Cette époque est également significative car elle précède de peu le centenaire de la présence française et l'Exposition coloniale, un événement que certains artistes, à l'instar de Allalou, choisiront de boycotter en signe de résistance. « Peu d'informations nous sont parvenues. Sur Ghazala. L'unique photo et brève mention de Razala, comme étant la première actrice algérienne, figurent dans le livre L'Aurore du théâtre algérien (1926-1932) d'Ali Sellali dit Allalou (réédition Alger, APIC, 2011).
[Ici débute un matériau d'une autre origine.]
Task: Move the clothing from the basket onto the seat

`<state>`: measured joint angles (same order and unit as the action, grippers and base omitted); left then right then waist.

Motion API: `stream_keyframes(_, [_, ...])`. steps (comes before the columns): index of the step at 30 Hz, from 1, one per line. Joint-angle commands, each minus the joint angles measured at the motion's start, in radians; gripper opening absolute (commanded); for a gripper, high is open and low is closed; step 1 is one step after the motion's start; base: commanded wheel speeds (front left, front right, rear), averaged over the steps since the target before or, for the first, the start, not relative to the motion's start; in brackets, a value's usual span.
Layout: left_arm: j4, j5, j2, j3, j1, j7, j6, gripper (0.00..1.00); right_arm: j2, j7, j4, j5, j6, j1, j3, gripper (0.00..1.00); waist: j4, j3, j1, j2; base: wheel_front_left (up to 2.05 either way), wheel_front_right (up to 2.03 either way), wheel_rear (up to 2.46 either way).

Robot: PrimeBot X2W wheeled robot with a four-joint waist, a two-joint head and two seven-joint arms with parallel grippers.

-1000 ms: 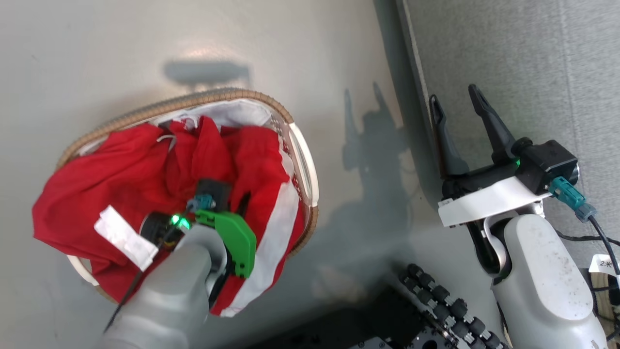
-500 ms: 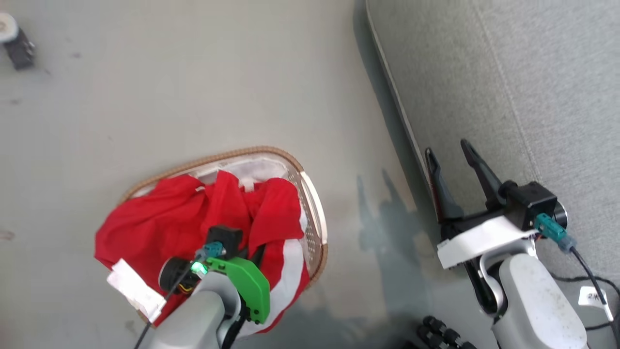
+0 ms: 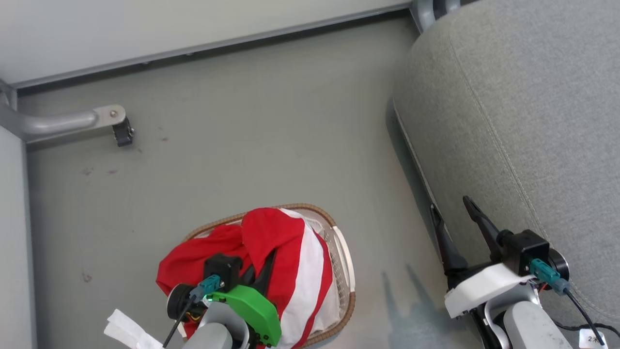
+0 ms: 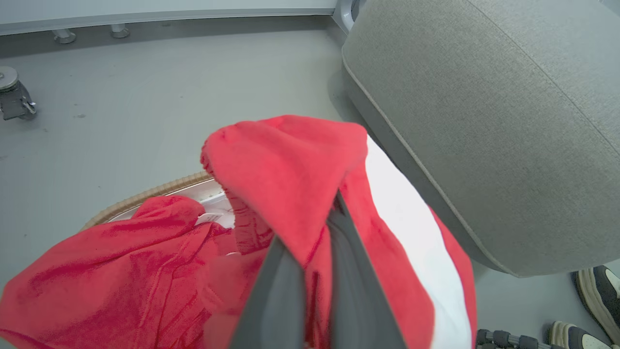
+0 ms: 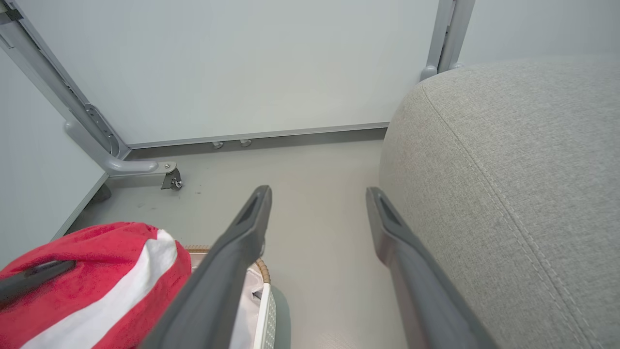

Il est essentiel de rendre visibles ces femmes artistes pionnières occultées, souvent réduites à leurs prénoms, à l'instar d'Amina, de Farida et de Keltoum. », explique Adila Bendimerad.
« La figure de Ghazala est un écho de nous, les femmes comédiennes d'aujourd'hui. Je m'y identifie. » Adila Bendimerad
Le film ambitionne d'explorer en profondeur les thèmes de l'identité, de la résistance et de la genèse du théâtre algérien sous le joug colonial. À travers le destin poignant de Ghazala, il offre une perspective inédite sur la condition des Algériens de cette époque, et plus particulièrement sur celle des femmes artistes confrontées à la double oppression du genre et du colonialisme.
Ces parcours de femmes, hier comme aujourd'hui, résonnent avec une acuité particulière face aux enjeux contemporains liés à l'identité, à la liberté d'expression et à la lutte contre toute forme de discrimination. Ce parallèle avec les combats actuels, y compris ceux qui se déroulent en Palestine occupée, a été souligné avec force par l'équipe du film lors de sa présentation.
Bien plus qu'une simple reconstitution historique, El Zahia porte l'ambition de raviver une mémoire collective souvent occultée, de mettre en lumière les prémices d'une expression artistique algérienne autonome et résiliente. Ce film en devenir, porteur d'une histoire essentielle et universelle, cherche aujourd'hui à mobiliser les soutiens nécessaires pour que cette voix du passé puisse enfin résonner sur nos écrans.